====== SUPPLIED RECORDS ======

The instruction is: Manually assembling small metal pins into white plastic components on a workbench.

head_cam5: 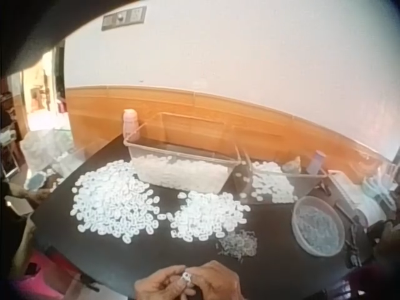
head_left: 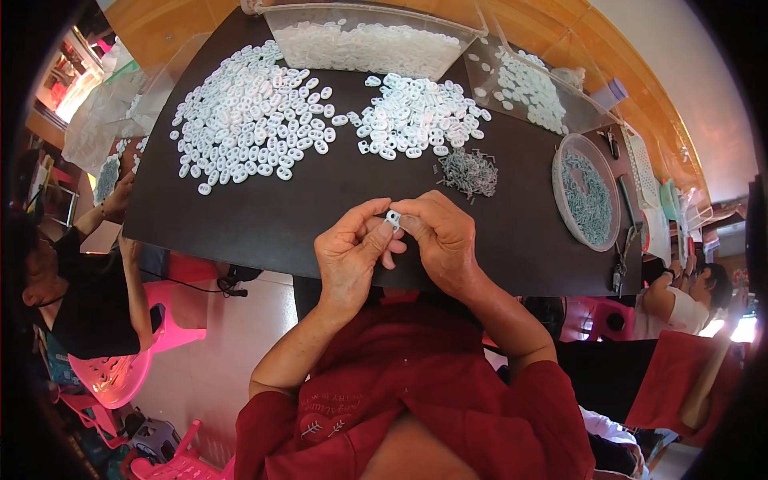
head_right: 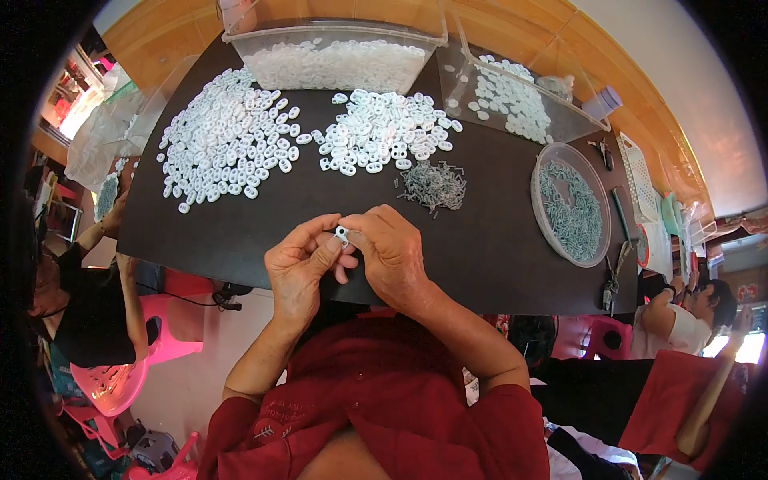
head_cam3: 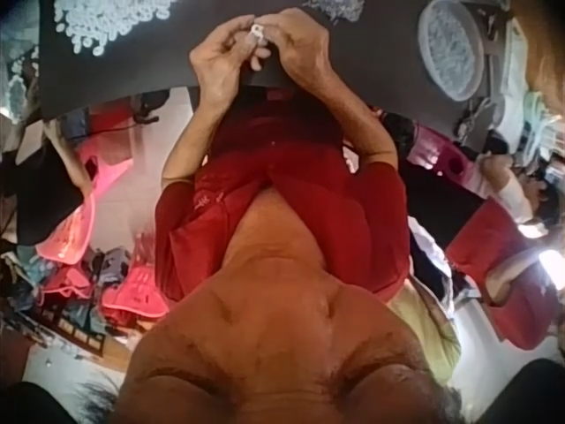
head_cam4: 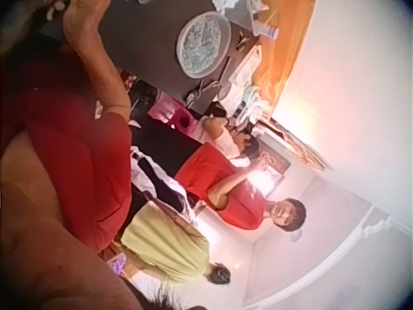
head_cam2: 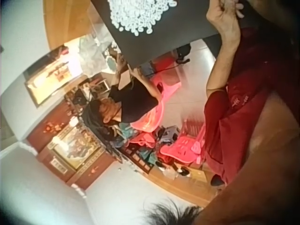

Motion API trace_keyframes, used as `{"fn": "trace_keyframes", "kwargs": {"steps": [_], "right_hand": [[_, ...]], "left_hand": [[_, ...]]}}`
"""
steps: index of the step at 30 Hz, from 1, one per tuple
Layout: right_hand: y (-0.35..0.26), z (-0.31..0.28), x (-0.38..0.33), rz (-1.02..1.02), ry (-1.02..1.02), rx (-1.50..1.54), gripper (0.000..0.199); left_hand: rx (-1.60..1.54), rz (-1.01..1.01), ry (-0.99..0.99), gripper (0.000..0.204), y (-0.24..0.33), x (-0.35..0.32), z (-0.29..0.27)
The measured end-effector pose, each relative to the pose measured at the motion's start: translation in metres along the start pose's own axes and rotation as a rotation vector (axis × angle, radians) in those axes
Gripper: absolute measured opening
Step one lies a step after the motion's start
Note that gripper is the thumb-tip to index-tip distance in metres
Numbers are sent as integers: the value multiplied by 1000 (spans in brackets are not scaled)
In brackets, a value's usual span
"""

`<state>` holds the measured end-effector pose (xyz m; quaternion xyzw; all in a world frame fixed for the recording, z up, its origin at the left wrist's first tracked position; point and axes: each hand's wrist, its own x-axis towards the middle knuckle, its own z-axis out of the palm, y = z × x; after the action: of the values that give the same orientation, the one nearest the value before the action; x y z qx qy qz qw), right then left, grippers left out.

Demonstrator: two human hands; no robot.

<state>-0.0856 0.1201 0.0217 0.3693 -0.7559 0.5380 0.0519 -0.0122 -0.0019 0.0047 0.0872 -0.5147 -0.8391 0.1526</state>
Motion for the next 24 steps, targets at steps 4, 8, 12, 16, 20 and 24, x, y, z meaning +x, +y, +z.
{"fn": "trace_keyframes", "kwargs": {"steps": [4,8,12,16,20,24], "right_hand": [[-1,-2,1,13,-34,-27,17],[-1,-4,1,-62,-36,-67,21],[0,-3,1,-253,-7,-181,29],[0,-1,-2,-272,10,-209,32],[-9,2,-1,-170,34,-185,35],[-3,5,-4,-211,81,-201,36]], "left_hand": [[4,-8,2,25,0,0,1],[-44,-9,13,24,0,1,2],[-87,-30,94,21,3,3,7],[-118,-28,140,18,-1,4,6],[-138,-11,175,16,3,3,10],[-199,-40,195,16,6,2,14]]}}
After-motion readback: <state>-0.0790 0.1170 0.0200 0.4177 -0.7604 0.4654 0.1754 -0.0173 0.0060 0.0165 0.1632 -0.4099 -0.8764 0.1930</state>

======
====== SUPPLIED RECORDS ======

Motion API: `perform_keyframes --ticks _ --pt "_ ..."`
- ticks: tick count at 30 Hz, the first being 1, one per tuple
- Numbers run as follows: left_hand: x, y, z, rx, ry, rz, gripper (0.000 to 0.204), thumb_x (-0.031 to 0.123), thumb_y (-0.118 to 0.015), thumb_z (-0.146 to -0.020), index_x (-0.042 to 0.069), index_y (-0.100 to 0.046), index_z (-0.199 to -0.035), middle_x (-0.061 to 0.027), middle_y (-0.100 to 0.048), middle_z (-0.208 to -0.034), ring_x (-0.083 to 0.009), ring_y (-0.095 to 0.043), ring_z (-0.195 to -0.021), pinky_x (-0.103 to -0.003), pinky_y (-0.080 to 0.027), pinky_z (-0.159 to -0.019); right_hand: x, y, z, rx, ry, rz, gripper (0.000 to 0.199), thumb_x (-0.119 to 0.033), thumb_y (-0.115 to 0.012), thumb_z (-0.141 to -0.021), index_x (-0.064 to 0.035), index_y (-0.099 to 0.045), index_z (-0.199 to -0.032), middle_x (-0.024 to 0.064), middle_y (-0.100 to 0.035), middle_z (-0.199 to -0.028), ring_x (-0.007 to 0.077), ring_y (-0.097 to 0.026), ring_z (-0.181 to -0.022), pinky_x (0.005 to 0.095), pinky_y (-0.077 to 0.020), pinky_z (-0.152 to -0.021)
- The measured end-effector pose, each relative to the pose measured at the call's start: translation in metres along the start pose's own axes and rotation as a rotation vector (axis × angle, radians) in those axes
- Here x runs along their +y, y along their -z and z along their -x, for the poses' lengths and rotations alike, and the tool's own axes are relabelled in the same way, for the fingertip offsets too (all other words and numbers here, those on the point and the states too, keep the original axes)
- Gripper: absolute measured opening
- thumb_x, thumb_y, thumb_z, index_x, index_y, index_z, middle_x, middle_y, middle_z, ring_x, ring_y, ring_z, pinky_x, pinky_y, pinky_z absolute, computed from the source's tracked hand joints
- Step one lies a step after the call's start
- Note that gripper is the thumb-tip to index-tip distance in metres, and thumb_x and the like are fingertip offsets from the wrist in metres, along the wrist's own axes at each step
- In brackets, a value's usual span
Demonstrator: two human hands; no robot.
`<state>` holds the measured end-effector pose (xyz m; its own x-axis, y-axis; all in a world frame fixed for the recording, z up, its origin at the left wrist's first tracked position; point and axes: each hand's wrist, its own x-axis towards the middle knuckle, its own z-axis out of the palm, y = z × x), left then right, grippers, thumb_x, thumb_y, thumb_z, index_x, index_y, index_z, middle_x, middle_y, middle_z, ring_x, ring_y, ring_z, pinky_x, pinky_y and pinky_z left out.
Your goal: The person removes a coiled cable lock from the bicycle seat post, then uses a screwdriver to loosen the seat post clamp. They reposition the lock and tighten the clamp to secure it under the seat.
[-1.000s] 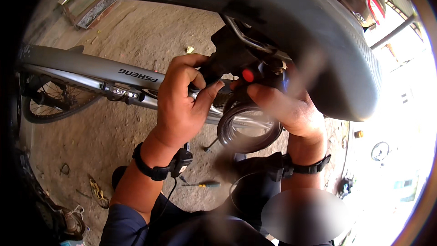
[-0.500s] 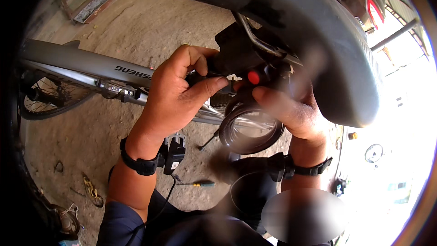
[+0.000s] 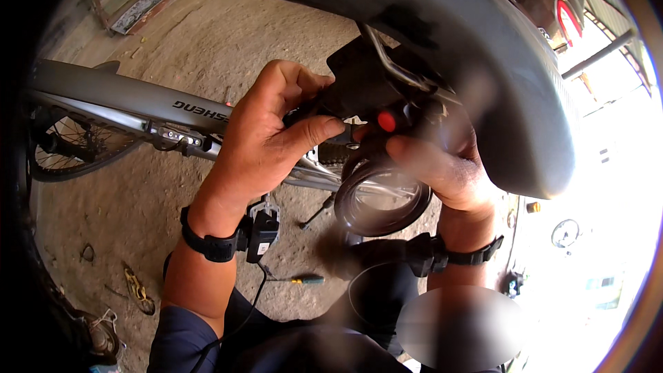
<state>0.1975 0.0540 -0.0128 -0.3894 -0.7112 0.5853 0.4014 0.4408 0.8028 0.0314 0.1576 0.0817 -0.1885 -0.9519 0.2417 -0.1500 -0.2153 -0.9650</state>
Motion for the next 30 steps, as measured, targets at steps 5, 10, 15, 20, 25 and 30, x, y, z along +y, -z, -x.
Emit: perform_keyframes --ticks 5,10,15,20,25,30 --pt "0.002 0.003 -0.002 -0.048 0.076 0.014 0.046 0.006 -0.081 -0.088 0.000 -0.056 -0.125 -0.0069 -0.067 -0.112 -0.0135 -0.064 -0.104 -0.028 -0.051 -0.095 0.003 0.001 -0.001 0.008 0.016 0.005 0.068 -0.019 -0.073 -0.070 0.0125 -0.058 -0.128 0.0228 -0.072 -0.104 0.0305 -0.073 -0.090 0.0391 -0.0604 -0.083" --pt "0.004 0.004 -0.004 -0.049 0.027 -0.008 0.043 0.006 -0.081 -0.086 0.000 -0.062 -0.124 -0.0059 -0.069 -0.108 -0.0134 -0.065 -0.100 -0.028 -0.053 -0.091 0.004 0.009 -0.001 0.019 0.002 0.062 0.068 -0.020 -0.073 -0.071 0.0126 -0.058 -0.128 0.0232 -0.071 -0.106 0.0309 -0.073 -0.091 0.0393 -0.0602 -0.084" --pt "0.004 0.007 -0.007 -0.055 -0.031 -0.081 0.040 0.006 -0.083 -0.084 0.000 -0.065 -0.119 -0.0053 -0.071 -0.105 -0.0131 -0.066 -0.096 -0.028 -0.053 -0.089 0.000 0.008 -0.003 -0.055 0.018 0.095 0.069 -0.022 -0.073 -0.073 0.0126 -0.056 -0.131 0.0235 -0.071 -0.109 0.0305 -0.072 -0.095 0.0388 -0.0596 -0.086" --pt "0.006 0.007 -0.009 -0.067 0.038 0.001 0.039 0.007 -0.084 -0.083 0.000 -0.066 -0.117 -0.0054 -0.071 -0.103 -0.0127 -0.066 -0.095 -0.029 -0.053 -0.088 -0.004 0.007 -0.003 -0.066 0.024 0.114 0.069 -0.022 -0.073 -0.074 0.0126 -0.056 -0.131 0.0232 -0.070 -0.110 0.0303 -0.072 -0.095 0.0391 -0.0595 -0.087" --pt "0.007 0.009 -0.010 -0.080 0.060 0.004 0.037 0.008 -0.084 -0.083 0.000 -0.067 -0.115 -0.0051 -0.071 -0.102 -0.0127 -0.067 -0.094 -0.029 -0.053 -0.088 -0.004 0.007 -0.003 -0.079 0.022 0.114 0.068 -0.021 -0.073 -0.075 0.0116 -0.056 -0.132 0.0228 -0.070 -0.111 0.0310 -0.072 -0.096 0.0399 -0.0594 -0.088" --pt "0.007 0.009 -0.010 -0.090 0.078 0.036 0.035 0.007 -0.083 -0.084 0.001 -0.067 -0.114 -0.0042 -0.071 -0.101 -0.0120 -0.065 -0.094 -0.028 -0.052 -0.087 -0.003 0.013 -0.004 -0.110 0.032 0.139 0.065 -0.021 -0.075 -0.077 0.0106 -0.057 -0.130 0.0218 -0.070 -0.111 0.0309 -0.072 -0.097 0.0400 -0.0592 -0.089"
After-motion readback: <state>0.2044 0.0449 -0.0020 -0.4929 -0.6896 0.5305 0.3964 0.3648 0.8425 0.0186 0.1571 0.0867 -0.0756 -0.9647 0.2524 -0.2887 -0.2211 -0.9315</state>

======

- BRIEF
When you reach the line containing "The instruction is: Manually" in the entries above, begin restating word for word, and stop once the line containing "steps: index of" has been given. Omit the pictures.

- SOLUTION TO THE EXERCISE
The instruction is: Manually assembling small metal pins into white plastic components on a workbench.

head_cam5: 
head_left: 
head_right: 
head_cam3: 
head_cam4: 
head_cam2: 

Motion API trace_keyframes, used as `{"fn": "trace_keyframes", "kwargs": {"steps": [_], "right_hand": [[_, ...]], "left_hand": [[_, ...]]}}`
"""
steps: index of the step at 30 Hz, from 1, one per tuple

Work on this exercise is complete, and nothing remains.